● **What needs to be done**: Every line of the entries below from the one containing "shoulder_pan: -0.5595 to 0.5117" to the one containing "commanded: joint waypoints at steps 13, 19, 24", both ends included, must be written out exactly. No other line belongs in the answer.

● **Dataset**:
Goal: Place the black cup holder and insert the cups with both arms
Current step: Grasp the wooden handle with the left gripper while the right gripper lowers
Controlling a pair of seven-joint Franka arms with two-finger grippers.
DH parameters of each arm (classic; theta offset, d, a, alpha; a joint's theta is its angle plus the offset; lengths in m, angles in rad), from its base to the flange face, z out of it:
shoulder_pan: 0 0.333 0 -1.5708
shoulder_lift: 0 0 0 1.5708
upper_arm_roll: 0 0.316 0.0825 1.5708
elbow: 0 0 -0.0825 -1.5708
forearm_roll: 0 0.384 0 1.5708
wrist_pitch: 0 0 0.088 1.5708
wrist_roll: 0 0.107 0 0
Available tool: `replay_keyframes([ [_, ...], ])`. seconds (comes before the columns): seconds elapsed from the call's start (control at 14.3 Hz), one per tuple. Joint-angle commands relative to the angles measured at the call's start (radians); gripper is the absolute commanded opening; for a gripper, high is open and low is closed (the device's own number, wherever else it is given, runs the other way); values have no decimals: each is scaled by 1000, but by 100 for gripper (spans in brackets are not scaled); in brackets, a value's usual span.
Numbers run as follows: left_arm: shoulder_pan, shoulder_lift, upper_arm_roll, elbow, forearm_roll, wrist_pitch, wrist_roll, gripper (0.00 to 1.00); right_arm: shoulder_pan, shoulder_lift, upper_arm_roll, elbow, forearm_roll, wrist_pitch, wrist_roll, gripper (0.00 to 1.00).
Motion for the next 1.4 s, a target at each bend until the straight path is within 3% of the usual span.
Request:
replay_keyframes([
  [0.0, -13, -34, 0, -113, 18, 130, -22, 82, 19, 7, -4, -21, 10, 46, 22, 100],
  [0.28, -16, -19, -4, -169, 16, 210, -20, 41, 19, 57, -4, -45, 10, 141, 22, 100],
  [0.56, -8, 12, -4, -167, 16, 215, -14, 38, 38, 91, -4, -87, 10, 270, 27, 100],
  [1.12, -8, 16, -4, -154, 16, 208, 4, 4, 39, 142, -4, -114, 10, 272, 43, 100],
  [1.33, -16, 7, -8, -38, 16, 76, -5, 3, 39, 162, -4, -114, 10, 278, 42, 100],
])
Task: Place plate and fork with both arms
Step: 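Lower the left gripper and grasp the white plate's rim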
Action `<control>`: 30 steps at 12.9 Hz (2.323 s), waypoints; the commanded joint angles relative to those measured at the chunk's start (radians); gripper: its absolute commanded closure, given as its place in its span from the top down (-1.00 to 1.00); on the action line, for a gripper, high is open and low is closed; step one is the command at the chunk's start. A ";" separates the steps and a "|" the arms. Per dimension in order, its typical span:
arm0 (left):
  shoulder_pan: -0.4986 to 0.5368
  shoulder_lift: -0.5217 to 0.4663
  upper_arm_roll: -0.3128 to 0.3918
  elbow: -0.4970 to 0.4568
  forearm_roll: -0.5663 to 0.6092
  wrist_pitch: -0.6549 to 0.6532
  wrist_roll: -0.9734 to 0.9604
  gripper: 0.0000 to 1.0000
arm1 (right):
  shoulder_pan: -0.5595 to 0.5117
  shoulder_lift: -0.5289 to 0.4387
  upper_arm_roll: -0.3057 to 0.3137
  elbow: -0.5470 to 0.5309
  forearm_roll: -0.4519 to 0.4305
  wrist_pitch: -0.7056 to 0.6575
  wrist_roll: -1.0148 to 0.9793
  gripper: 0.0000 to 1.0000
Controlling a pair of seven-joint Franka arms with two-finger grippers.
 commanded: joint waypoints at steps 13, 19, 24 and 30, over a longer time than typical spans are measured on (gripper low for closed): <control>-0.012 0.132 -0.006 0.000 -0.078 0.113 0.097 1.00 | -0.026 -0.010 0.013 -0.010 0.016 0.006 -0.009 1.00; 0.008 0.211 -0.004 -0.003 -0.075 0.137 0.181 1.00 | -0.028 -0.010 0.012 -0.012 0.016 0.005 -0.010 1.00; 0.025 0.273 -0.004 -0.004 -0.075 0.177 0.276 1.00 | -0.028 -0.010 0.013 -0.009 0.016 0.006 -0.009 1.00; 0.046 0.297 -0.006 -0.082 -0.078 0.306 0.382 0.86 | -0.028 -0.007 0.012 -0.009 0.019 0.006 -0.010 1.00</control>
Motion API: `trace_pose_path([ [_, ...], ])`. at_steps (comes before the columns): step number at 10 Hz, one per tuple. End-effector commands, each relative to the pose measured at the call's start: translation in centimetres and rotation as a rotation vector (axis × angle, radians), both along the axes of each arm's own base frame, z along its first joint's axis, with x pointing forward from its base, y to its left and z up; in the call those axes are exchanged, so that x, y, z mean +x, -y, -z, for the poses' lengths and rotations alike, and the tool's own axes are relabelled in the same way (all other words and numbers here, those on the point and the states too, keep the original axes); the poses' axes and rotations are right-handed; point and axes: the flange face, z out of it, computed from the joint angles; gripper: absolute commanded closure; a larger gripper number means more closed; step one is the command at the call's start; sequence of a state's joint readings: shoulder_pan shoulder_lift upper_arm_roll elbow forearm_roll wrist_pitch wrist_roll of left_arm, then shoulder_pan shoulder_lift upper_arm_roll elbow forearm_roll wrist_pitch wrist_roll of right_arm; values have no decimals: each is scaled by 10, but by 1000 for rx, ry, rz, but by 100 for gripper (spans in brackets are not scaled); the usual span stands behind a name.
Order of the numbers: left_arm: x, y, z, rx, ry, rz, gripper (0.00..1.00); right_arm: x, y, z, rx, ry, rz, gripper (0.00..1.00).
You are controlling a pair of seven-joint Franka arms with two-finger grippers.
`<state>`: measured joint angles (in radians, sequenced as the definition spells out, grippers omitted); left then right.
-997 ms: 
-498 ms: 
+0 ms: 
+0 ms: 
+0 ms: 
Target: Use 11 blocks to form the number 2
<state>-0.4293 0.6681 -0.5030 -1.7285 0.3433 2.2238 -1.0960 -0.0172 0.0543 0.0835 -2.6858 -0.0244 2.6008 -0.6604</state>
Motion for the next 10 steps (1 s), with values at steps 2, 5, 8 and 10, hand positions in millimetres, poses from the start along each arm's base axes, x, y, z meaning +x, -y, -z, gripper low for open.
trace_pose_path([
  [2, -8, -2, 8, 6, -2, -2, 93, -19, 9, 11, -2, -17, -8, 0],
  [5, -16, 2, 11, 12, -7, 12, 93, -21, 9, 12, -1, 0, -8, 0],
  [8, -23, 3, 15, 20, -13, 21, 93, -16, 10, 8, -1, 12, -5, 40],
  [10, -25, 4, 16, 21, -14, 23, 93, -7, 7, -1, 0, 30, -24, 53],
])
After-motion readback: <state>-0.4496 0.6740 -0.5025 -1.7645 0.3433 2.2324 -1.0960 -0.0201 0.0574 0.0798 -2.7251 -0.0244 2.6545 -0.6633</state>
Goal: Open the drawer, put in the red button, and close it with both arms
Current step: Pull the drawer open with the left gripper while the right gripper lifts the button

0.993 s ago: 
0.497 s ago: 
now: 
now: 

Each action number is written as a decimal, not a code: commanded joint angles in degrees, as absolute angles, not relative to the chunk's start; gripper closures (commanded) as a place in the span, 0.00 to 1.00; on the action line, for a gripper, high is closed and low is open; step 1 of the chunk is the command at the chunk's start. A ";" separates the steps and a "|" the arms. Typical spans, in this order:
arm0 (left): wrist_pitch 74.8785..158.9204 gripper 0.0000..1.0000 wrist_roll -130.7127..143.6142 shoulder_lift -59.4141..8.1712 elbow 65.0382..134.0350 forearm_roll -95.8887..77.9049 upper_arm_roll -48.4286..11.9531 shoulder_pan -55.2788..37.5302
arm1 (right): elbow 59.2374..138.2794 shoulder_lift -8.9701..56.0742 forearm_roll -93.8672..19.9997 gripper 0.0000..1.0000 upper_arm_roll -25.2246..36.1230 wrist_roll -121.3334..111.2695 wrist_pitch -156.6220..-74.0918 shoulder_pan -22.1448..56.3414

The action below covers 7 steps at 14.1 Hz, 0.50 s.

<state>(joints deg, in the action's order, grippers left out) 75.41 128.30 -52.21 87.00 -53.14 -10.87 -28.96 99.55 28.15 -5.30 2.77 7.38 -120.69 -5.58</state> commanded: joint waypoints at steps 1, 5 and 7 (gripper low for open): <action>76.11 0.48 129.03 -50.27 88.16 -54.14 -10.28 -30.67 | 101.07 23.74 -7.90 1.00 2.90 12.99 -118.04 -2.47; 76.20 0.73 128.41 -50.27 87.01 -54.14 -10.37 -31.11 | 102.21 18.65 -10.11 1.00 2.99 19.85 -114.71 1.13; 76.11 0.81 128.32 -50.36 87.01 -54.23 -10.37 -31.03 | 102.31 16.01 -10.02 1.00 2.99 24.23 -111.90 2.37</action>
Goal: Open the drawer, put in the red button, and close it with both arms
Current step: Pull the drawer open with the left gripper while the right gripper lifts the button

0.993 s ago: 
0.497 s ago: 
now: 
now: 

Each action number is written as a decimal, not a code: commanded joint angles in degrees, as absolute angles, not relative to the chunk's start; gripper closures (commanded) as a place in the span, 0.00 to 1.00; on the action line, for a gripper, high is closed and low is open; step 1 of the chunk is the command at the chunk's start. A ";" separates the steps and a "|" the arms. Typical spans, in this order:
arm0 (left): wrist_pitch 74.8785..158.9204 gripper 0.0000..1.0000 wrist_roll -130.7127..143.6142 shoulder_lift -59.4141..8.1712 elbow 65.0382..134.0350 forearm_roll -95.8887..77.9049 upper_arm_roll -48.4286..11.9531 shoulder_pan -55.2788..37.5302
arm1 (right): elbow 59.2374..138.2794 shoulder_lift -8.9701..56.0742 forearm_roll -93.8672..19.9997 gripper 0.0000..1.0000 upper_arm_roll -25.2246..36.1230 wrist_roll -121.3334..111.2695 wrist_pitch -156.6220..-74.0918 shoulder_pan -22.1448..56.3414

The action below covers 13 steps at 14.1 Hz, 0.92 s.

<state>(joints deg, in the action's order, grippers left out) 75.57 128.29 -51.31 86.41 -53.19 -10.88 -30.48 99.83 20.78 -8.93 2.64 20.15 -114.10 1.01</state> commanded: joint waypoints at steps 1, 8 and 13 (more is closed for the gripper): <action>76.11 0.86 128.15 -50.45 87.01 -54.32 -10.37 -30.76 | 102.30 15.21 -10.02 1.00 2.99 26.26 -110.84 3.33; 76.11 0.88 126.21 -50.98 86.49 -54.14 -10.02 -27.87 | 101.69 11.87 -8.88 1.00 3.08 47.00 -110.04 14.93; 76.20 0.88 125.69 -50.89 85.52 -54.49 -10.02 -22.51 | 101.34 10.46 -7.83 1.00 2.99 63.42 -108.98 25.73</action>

● **Answer space**:
  shoulder_pan: -0.5595 to 0.5117
  shoulder_lift: -0.5289 to 0.4387
  upper_arm_roll: -0.3057 to 0.3137
  elbow: -0.5470 to 0.5309
  forearm_roll: -0.4519 to 0.4305
  wrist_pitch: -0.7056 to 0.6575
  wrist_roll: -1.0148 to 0.9793
  gripper: 0.0000 to 1.0000
Controlling a pair of seven-joint Franka arms with two-finger grippers.
 commanded: joint waypoints at steps 13, 19, 24 and 30, over a longer time than typical spans are measured on (gripper low for closed): <control>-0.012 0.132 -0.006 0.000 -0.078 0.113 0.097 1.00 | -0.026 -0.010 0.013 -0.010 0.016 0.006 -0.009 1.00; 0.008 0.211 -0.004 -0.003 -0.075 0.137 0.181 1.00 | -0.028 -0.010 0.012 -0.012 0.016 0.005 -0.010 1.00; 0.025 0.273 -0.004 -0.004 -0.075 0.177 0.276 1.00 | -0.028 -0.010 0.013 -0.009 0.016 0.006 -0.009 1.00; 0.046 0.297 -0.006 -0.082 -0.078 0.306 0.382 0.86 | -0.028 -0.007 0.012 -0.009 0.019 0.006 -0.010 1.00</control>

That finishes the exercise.